▸ WHAT IS REQUIRED
After counting the lines below that contain "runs", reply with that number alone.

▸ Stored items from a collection
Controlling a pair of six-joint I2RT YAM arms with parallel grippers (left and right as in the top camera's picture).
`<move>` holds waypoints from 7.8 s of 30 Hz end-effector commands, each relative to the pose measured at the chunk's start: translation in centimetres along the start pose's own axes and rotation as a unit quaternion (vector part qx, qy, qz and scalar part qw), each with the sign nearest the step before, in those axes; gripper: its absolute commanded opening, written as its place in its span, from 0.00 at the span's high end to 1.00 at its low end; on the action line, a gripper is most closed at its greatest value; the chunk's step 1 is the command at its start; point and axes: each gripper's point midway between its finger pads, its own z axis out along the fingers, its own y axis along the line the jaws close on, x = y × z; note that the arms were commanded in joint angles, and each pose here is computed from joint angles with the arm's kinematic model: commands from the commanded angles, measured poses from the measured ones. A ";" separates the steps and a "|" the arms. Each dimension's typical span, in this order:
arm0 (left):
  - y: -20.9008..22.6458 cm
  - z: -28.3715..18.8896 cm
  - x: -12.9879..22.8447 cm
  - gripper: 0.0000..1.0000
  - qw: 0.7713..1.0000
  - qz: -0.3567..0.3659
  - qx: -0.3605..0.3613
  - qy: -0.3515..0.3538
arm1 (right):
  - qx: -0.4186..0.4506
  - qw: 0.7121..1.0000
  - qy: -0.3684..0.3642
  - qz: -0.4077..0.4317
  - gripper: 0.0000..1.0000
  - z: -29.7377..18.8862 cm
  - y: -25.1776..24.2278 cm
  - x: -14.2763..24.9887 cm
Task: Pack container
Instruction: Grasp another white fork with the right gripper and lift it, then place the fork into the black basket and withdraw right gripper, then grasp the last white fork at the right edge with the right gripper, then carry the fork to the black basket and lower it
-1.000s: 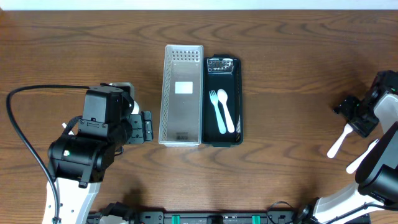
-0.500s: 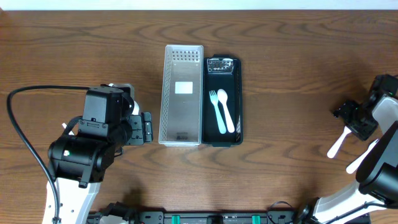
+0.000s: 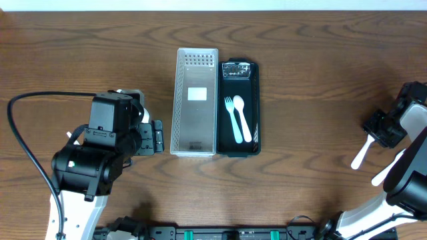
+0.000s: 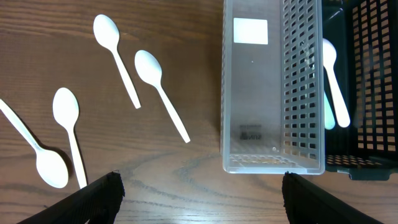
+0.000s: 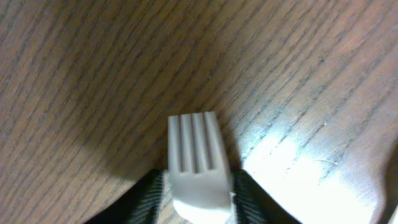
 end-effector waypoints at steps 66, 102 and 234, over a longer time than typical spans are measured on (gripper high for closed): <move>0.9 3.0 0.7 0.15 0.997 0.003 -0.037 0.068 | -0.166 0.950 -0.069 -0.254 0.47 -24.0 29.4 9.9; 0.9 3.0 0.9 0.15 0.997 0.003 -0.038 0.070 | 0.008 0.986 0.059 0.154 0.13 -4.2 -9.2 -0.8; 1.0 3.0 0.9 0.15 0.997 0.003 -0.038 0.071 | -0.052 0.961 0.012 -0.272 0.62 -13.5 25.8 14.5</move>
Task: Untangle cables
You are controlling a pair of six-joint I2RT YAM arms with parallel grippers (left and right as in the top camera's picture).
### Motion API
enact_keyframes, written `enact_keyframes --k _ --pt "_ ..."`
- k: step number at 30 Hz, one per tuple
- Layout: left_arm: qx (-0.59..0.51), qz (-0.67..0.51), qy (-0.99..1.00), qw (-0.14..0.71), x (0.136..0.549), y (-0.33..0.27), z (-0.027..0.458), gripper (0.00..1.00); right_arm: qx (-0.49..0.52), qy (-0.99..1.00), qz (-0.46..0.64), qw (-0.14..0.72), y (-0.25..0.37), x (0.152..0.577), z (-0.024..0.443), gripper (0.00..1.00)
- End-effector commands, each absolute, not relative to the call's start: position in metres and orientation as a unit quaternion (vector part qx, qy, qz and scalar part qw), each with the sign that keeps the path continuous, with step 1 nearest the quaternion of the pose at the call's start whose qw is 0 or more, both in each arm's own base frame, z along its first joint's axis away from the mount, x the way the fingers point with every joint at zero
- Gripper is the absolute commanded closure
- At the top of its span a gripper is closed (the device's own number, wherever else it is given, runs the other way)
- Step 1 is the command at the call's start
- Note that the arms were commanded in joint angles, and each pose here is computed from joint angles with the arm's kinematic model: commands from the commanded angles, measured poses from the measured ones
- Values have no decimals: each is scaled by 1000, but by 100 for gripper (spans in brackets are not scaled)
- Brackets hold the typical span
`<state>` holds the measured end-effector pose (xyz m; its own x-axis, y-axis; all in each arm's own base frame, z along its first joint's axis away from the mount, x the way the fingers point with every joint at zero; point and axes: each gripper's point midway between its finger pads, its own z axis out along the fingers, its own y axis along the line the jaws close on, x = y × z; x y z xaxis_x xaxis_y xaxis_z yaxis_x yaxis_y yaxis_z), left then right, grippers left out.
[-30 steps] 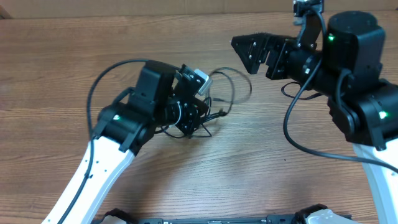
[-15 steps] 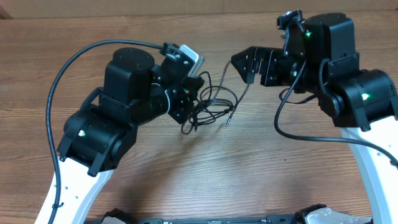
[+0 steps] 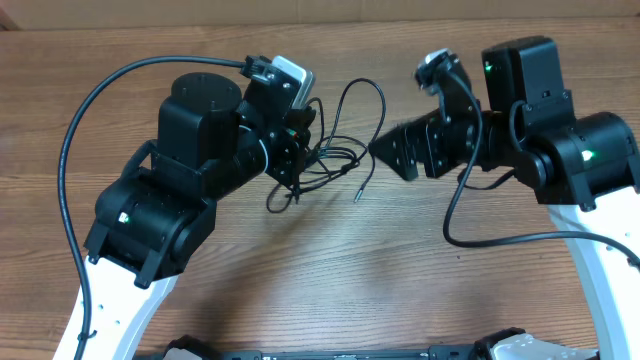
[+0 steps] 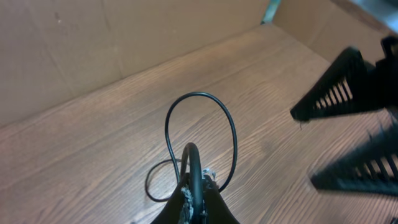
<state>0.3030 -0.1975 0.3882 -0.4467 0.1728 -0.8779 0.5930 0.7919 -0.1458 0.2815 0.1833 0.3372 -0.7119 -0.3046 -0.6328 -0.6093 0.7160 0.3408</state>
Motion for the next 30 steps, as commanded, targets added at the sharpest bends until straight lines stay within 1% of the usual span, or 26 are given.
enact_keyframes --k 1,5,10,16,19,23,30 --pt "189 -246 810 498 301 -192 420 96 -371 837 283 287 193 269 333 15" --pt "147 -280 808 498 297 -190 438 96 -462 781 293 300 202 259 329 15" --pt "131 -312 806 486 284 -190 454 96 -545 714 287 333 210 258 329 15" --pt "104 -333 816 461 272 -187 458 96 -580 678 276 358 220 278 324 15" --pt "98 -345 819 448 267 -189 457 96 -589 663 288 362 227 285 320 15" --pt "97 -366 814 440 263 -193 463 96 -597 645 317 356 235 286 315 15" --pt "102 -376 799 457 259 -193 481 96 -588 632 374 340 246 282 311 15"
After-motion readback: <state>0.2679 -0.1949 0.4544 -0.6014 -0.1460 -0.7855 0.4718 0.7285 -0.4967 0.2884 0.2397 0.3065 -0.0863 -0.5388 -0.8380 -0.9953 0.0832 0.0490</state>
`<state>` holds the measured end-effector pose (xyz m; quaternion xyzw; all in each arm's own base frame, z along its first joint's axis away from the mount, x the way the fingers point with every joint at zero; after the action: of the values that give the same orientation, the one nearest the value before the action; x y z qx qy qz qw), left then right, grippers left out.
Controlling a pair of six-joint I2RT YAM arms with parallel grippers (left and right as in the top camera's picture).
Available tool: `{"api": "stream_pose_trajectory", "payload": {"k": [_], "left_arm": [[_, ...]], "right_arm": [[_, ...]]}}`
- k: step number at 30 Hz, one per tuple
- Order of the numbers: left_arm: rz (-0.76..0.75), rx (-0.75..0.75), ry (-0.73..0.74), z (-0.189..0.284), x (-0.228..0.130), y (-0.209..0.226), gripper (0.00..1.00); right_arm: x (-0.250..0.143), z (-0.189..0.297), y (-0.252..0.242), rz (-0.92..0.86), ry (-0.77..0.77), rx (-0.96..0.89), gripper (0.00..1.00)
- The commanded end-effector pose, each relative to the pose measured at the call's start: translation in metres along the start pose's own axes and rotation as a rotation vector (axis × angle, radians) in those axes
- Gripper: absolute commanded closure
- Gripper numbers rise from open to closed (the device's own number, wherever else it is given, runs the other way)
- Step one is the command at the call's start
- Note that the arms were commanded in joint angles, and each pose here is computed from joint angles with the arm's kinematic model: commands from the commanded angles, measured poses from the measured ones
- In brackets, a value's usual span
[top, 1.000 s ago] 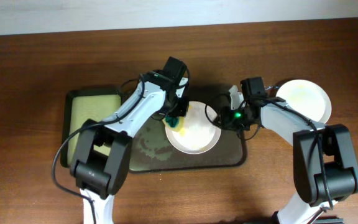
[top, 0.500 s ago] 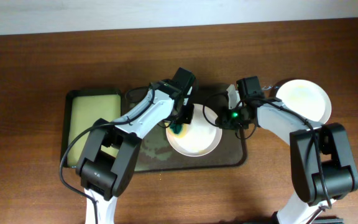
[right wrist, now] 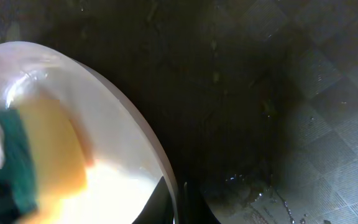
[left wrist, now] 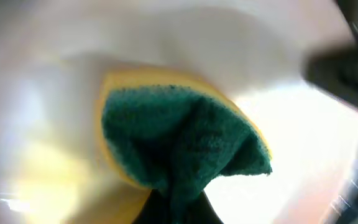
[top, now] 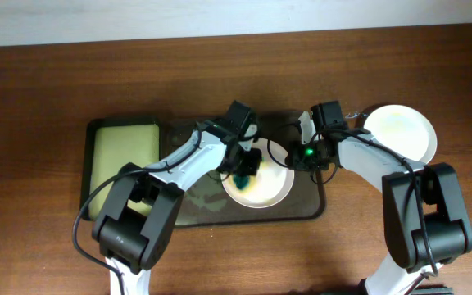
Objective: Clean dirty plates on tray and stack at the side
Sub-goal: 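Scrub the white plate with the sponge, then return sponge over yellow tray, then lift the white plate with the right gripper and stack it on the pile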
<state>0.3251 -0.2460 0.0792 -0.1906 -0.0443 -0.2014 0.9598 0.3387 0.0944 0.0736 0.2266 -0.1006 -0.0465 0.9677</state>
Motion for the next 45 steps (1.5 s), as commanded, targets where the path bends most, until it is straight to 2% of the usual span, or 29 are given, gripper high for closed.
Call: {"api": "stream_pose_trajectory", "payload": {"k": [1, 4, 7, 10, 13, 14, 15, 16, 17, 18, 19, 20, 21, 25, 27, 31, 32, 34, 36, 38, 39, 42, 44, 45], "left_arm": [[0.026, -0.211, 0.299, -0.039, -0.057, -0.015, 1.0], [0.017, -0.202, 0.336, -0.038, -0.064, -0.014, 1.0], [-0.022, -0.36, 0.313, -0.03, -0.057, -0.021, 1.0], [-0.02, -0.563, 0.103, 0.024, -0.008, -0.005, 1.0], [-0.014, -0.549, -0.144, 0.1, 0.03, 0.03, 1.0], [-0.003, -0.464, -0.273, 0.146, 0.039, 0.052, 1.0], [0.018, -0.403, -0.311, 0.162, 0.039, 0.063, 1.0], [0.068, -0.263, -0.34, 0.183, 0.03, 0.08, 1.0], [0.173, -0.044, -0.316, 0.195, 0.016, 0.101, 1.0], [0.272, 0.16, -0.273, 0.201, 0.002, 0.117, 1.0], [0.413, 0.421, -0.199, 0.207, -0.019, 0.137, 1.0], [0.507, 0.567, -0.15, 0.209, -0.033, 0.147, 1.0], [0.563, 0.649, -0.121, 0.205, -0.044, 0.154, 1.0], [0.589, 0.683, -0.106, 0.152, -0.067, 0.176, 1.0], [0.596, 0.685, -0.118, 0.144, -0.071, 0.183, 1.0], [0.579, 0.693, -0.139, 0.135, -0.073, 0.189, 1.0], [0.573, 0.692, -0.141, 0.135, -0.073, 0.19, 1.0], [0.573, 0.694, -0.142, 0.135, -0.073, 0.19, 1.0], [0.573, 0.705, -0.142, 0.136, -0.073, 0.191, 0.99], [0.573, 0.712, -0.141, 0.136, -0.074, 0.191, 0.99], [0.573, 0.712, -0.141, 0.136, -0.074, 0.191, 0.99], [0.572, 0.711, -0.14, 0.136, -0.074, 0.191, 0.99], [0.572, 0.711, -0.14, 0.136, -0.074, 0.191, 0.99], [0.573, 0.711, -0.14, 0.136, -0.074, 0.191, 0.99]], "right_arm": [[-0.002, -0.006, -0.005, -0.048, 0.006, -0.042, 0.96], [-0.003, -0.006, -0.005, -0.055, 0.007, -0.042, 0.96], [-0.003, -0.006, -0.005, -0.055, 0.008, -0.042, 0.96], [-0.003, -0.006, -0.005, -0.055, 0.008, -0.042, 0.96], [-0.003, -0.006, -0.005, -0.057, 0.012, -0.043, 0.96], [-0.003, -0.006, -0.005, -0.057, 0.012, -0.044, 0.96], [-0.003, -0.006, -0.005, -0.057, 0.012, -0.043, 0.96], [-0.003, -0.006, -0.005, -0.057, 0.012, -0.043, 0.91], [-0.003, -0.006, -0.005, -0.056, 0.012, -0.044, 0.67], [-0.004, -0.006, -0.005, -0.057, 0.014, -0.049, 0.6], [-0.005, -0.006, -0.006, -0.059, 0.017, -0.05, 0.58], [-0.005, -0.006, -0.006, -0.06, 0.019, -0.057, 0.58], [-0.006, -0.007, -0.008, -0.061, 0.023, -0.08, 0.58], [-0.017, -0.019, 0.001, 0.007, 0.028, -0.183, 0.59], [-0.018, -0.019, -0.001, 0.008, 0.029, -0.215, 0.62], [-0.021, -0.019, -0.003, -0.003, 0.033, -0.247, 0.96], [-0.015, -0.016, 0.0, 0.011, 0.003, -0.283, 0.96], [0.013, 0.02, 0.022, 0.083, -0.081, -0.411, 0.96], [0.042, 0.071, 0.064, 0.186, -0.185, -0.534, 0.96], [0.057, 0.132, 0.129, 0.345, -0.371, -0.723, 0.96], [0.057, 0.142, 0.14, 0.366, -0.415, -0.764, 0.96], [0.043, 0.183, 0.194, 0.485, -0.696, -1.058, 0.96], [0.013, 0.184, 0.233, 0.62, -0.803, -1.165, 0.96], [-0.001, 0.19, 0.249, 0.632, -0.893, -1.225, 0.96]]}}
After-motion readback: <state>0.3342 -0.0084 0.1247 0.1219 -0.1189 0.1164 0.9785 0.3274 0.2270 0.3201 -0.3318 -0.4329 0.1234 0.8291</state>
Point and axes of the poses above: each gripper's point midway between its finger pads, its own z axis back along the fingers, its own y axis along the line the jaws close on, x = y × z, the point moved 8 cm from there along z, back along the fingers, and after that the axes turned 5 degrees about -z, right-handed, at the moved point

▸ ANSWER TO THIS TASK
2